とても読みやすい小説でした。視点が一つではなく、複数ある小説でしたが、視点が変わっても読みにくかったり混乱することはありませんでした。

事件はとても地味です。

事件が起き、その後、過去の事件が現在の事件に関わっていることが明らかになるという、推理小説ではよくあるパターンです。

読みやすい小説でしたが、読みながらトリックや真実を推理できるかというと……うーん、無理かな。視点が変わったとき、「実は……」と各登場人物が抱えている事情が明らかになっていくという感じなので、読者側が推理してどうこうという小説ではないと思います。悪い言い方をすれば後出しじゃんけん、でも読んでいる最中はそれほど気になりませんでした。

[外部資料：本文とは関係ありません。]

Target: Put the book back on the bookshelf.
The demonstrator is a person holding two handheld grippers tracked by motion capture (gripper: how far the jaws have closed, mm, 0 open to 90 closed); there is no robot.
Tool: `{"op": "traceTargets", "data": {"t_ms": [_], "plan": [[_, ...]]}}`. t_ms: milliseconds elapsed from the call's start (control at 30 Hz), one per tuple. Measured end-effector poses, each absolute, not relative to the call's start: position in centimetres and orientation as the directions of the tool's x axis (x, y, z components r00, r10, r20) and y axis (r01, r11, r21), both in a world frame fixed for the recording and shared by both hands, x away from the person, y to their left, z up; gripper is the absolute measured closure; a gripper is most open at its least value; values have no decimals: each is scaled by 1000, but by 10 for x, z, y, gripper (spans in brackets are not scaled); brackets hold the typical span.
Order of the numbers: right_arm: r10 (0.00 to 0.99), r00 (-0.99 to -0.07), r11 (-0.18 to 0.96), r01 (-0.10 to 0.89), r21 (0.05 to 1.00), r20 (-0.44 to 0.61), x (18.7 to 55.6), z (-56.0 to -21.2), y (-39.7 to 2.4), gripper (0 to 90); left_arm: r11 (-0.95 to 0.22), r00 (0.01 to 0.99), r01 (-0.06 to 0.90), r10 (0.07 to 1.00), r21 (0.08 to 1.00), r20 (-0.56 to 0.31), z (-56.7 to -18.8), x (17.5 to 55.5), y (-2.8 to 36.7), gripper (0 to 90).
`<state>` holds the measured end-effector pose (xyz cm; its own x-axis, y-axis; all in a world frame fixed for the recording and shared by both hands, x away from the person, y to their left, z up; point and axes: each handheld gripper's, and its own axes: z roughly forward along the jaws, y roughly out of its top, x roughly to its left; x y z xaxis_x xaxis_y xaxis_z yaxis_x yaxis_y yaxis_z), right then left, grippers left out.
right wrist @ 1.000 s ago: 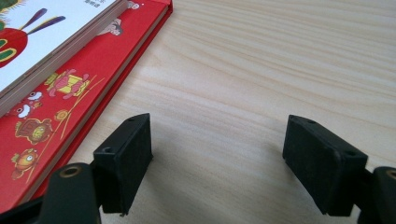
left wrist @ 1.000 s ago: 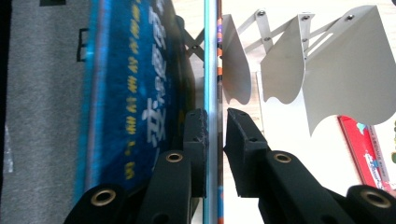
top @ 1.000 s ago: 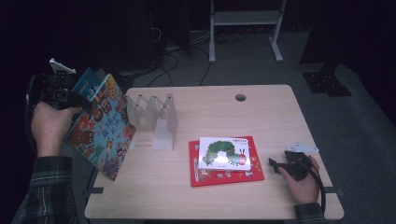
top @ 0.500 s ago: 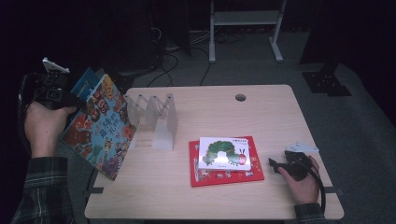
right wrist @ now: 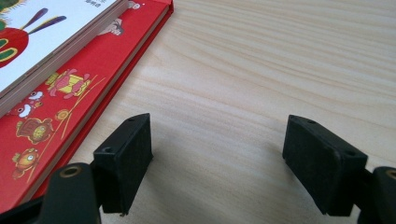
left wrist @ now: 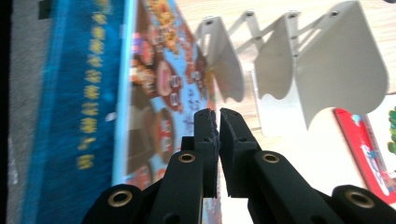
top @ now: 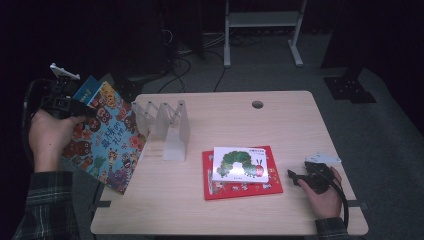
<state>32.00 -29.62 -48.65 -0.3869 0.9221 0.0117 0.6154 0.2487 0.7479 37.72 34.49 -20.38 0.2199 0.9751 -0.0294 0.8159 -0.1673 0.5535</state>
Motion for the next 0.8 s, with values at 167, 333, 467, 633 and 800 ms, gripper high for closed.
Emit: {"op": "traceTargets", "data": {"t_ms": [167,333,467,633,800], "plan": [[922,-387,249,616,748,12,320,-487,-296,229,-191,259,804,965,563,-41,-211,377,334,869],[923,-386,247,617,748,13,320,-487,-296,229,-223,314,789,947,573,-63,-224,378,322,849],[923,-385,247,617,747,13,320,-487,-296,229,-251,359,779,930,574,-80,-237,378,309,842],[922,-387,249,616,748,12,320,-487,-296,229,-280,406,764,909,581,-95,-250,378,297,842],[922,-387,248,617,747,14,320,-486,-296,229,-307,443,746,891,591,-96,-261,377,282,842]]}}
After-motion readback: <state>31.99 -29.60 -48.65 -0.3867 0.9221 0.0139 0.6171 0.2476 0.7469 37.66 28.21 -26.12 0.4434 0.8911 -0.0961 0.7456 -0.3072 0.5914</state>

また、共犯者による銃の入れ替えについても、犯人が持っていた銃や残りの弾数などの情報が出てくるまで推理するのは難しいかなと思います。

現在の事件の犯人については、容疑者が4人しかいないし、そのうち1人は刑事で1人は真犯人をかばっていた、となると残りは……、あの人しかいないじゃん。動機やアリバイなどの面でストレート過ぎて「本当に?」という疑いは最後までありましたが。

共犯者についても、「警察の中にいる」と言われた時点で、南良と淳一以外の警察官はあの人しか登場していないしなあ……もう少し警察官の登場人物がいたら推理する楽しみがあったかも。

全体的に登場人物を節約しすぎな感じがしました。